Anger at Diana had helped center me without the Inderal; humiliation over Jeremy might be my only hope at focusing on something outside of my own anxiety. It had to be, which was why I couldn’t forgive Jeremy. If I started to wonder if maybe he hadn’t been using me, I’d have nothing to anchor myself to when the panic set in. And then I might give in to the urge and take a pill.
I stared at the pile of dresses on my bed. Diana had already chosen one for me, but I was trying on everything in my closet anyway. The nos were on the floor, the maybes were on the bed. The dress she’d picked was fine—flowing yellow fabric with a scoop neck and cap sleeves, falling just above the knee—and she’d decided on it weeks ago, back when we’d still been talking. “It’s perfect for spring, but not too fancy,” she’d said. “It’s only the semifinals. You don’t want to look like you think you’re performing for royalty.” She was right. But now I felt like an upside down daffodil in it. I wanted to wear something else. Something I picked.
I pulled the yellow one off the hanger on the back of my door and tossed it on the floor. Then I noticed a sea-green fabric poking out of the stack. I grabbed it and pulled it out. How had I forgotten about this dress? It had a satin sheen, a deep V in the center, and flared out at its floor-length hem. It was probably too fancy.
“Carmen?” Diana’s timid three-tap knock sounded on the door behind me.
“What?” I kept my voice was perfectly even—not angry, not penitent, not anything.
She stayed in the hall. “We need to talk about tomorrow,” she said. “About your medication.”
“No, we don’t.”
She paused. I’d confused her. “So you’ll take it?”
“No.”
She exhaled and shivered. “Car—”
“Please leave,” I interrupted.
Pleading filled her eyes. “What has happened to you?”
I didn’t answer. I wasn’t sure, but it had happened, and it wasn’t unhappening.
“Don’t do this,” she tried again.
“Good night,” I said, and closed the door.
The auditorium was nearly empty. Twenty-five, maybe thirty people sat in clusters scattered across the main floor. From my view through the stage right curtains, I recognized most of them—other competitors who had already played, their teachers, a few parents or friends. The stage was bare except for a single grand piano.
I knew it was impossible, that the judges were too far away, but I swore I could hear the scribble of their pencils, slashing their critiques through the last violinist’s performance. Almost my time. I couldn’t see Jeremy, but I wasn’t expecting him to be there. I pulled back from the break in the red velvet panels and closed my eyes.
In through the nose, out through the mouth, in through the nose, out through mouth.

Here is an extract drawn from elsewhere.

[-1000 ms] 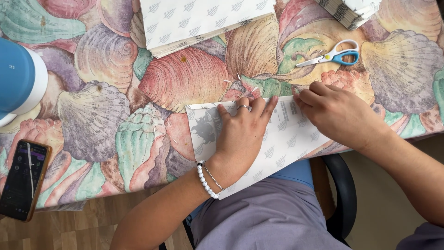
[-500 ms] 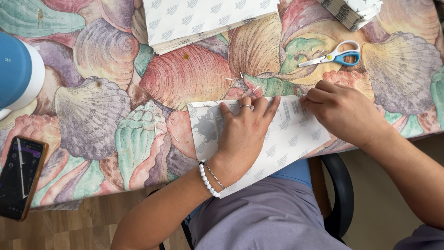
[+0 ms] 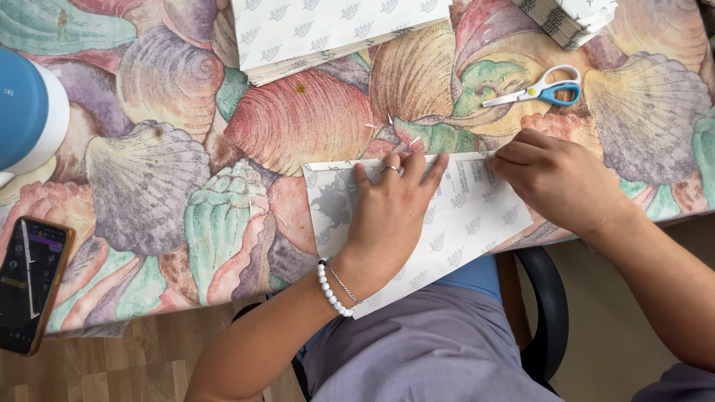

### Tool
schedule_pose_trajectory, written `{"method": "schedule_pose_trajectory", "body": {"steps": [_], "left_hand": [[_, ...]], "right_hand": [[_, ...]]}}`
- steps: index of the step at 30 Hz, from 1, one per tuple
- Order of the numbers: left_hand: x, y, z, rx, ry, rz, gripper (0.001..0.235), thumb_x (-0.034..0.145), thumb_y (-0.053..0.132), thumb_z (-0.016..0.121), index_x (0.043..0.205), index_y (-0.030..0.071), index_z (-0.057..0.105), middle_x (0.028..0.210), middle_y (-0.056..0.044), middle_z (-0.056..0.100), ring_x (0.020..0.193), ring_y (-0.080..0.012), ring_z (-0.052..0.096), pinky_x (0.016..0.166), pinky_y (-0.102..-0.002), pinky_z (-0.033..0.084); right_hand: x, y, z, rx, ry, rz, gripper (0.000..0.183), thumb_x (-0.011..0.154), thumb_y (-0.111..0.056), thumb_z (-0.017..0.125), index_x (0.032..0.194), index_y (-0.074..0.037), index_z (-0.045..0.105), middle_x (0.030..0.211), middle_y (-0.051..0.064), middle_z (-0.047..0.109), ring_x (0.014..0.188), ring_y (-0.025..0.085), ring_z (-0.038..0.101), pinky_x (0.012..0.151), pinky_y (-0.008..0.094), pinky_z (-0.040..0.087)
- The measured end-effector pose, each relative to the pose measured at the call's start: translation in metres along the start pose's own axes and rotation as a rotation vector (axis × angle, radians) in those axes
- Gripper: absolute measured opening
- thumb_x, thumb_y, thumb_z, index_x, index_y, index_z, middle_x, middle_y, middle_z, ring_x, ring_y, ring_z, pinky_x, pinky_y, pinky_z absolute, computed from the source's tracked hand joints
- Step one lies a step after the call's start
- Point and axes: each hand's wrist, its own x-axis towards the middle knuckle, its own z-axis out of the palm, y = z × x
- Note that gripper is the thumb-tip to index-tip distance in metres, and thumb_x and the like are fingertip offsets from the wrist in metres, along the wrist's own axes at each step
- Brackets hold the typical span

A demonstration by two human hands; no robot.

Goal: Folding printed paper sheets into a triangular sleeve shape

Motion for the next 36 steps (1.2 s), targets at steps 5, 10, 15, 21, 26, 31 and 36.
{"method": "schedule_pose_trajectory", "body": {"steps": [5,10,15,21,26,31,36], "left_hand": [[-0.001,-0.001,-0.001,-0.008,0.0,0.001,0.059,0.091,0.031,0.06,0.148,0.04,0.05,0.121,0.002,0.054,0.11,-0.022,0.054,0.09,-0.055,0.054],[-0.002,0.0,-0.001,-0.02,-0.015,-0.019,0.063,0.089,0.029,0.062,0.149,0.042,0.048,0.13,0.003,0.052,0.112,-0.0221,0.052,0.093,-0.056,0.051],[-0.002,0.0,-0.001,0.006,-0.041,-0.004,0.067,0.089,0.027,0.061,0.153,0.04,0.044,0.123,0.0,0.051,0.116,-0.0234,0.052,0.095,-0.055,0.051],[0.015,-0.01,-0.008,-0.178,-0.017,0.033,0.041,0.09,0.019,0.06,0.128,0.032,0.069,0.103,-0.001,0.055,0.086,-0.0224,0.06,0.053,-0.039,0.051],[0.036,-0.012,-0.002,-0.208,0.038,0.046,0.019,0.09,0.015,0.061,0.105,0.026,0.068,0.092,-0.003,0.063,0.082,-0.0262,0.064,0.071,-0.042,0.048],[0.065,-0.032,0.001,-0.396,-0.251,0.074,0.036,0.082,0.003,0.066,0.117,0.011,0.061,0.107,-0.012,0.064,0.084,-0.0262,0.067,0.068,-0.043,0.056],[0.083,-0.048,-0.003,-0.589,-0.591,-0.01,0.037,0.077,0.031,0.089,0.099,0.019,0.062,0.103,-0.004,0.072,0.099,-0.0308,0.068,0.08,-0.048,0.052]], "right_hand": [[0.001,-0.001,0.003,-0.112,-0.077,0.002,0.054,0.091,-0.001,0.065,0.143,-0.015,0.065,0.082,-0.005,0.059,0.08,0.018,0.057,0.059,0.03,0.056],[0.022,-0.004,-0.011,-0.085,-0.283,0.057,0.049,0.092,-0.009,0.06,0.138,-0.025,0.065,0.088,-0.006,0.059,0.084,0.019,0.058,0.058,0.033,0.059],[-0.002,0.02,-0.024,-0.056,-0.357,0.202,0.051,0.087,-0.026,0.072,0.135,-0.044,0.067,0.094,-0.003,0.057,0.089,0.021,0.062,0.066,0.035,0.061],[-0.06,0.018,-0.022,0.473,0.019,0.474,0.04,0.095,0.005,0.063,0.123,-0.018,0.08,0.106,0.005,0.065,0.075,0.02,0.061,0.074,0.034,0.049],[-0.093,-0.033,-0.034,0.755,0.205,0.754,0.029,0.099,0.008,0.062,0.123,-0.001,0.075,0.098,0.01,0.066,0.079,0.015,0.058,0.065,0.026,0.042],[-0.112,-0.053,-0.022,0.834,0.261,0.899,0.027,0.096,0.006,0.063,0.119,-0.001,0.076,0.104,0.007,0.071,0.085,0.011,0.059,0.067,0.023,0.04],[-0.116,-0.045,-0.01,0.892,0.325,0.817,0.03,0.094,0.002,0.065,0.122,-0.004,0.074,0.108,0.006,0.071,0.09,0.01,0.064,0.071,0.021,0.049]]}}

In one of those middle-of-the-night internet searches that only make sense at the time, I’d looked up Lamaze breathing techniques. My thinking had been: childbirth, performing—they probably weren’t that different. Both were high stakes and hugely painful. Both went smoother with drugs, or so I’d heard. Dr. Wright, the Inderal shrink, had given me some relaxation exercises, but I didn’t trust anything that came from him.
In through the nose, out through the mouth, in through the nose, out through mouth.
Again, it made more sense in the middle of the night. But I hadn’t thrown up yet, so maybe it was working.
I adjusted the bodice of my dress, tucking a wandering bra strap back under the satin. Diana usually loved playing supervisor to those details. Errant strands of hair, smudged eyeliner, loose threads—she usually had them tamed, corrected, or snipped before I even noticed them.
I glanced over at her. She was staring through the part in the curtains, right at the judges’ table. She hadn’t said anything about the dress change. When I’d come downstairs wearing the sea green gown she’d blinked and turned away, as if she’d never cared in the first place.
I turned back to the audience. The stage lights were only partially dimmed, which meant I could see my competitors’ faces. They revealed a little of everything: nervousness, relief, hostility, hope. I checked again to see if Jeremy had slipped in the back, but of course he hadn’t. He wasn’t playing until tomorrow.
The judges’ table sat wedged between the main block of seating and the exit doors, all three judges tucked into it. I squinted, trying to make out their expressions and found myself drawn to just one.
On the far left sat Dr. Nanette Laroche, a cold-eyed French woman in her seventies. For decades she had been the teacher to study under at Juilliard. Now retired, she had been a career-maker, and according to legend, her methods made Yuri’s look gentle. Dozens of violinists had been squeezed and twisted into world-famous musicians by Dr. Laroche, but her appearance—frail frame, soft features, graying hair—was grandmotherly in every way. Except for those chilly eyes.
The other two judges were less interesting to me. There was Dr. Daniel Schmidt, musical director of the Zurich Symphony, and Dr. Yuan Chang, a professor of music theory at the Curtis Institute. Both seemed too far removed from actual violin performance to be holding all this power.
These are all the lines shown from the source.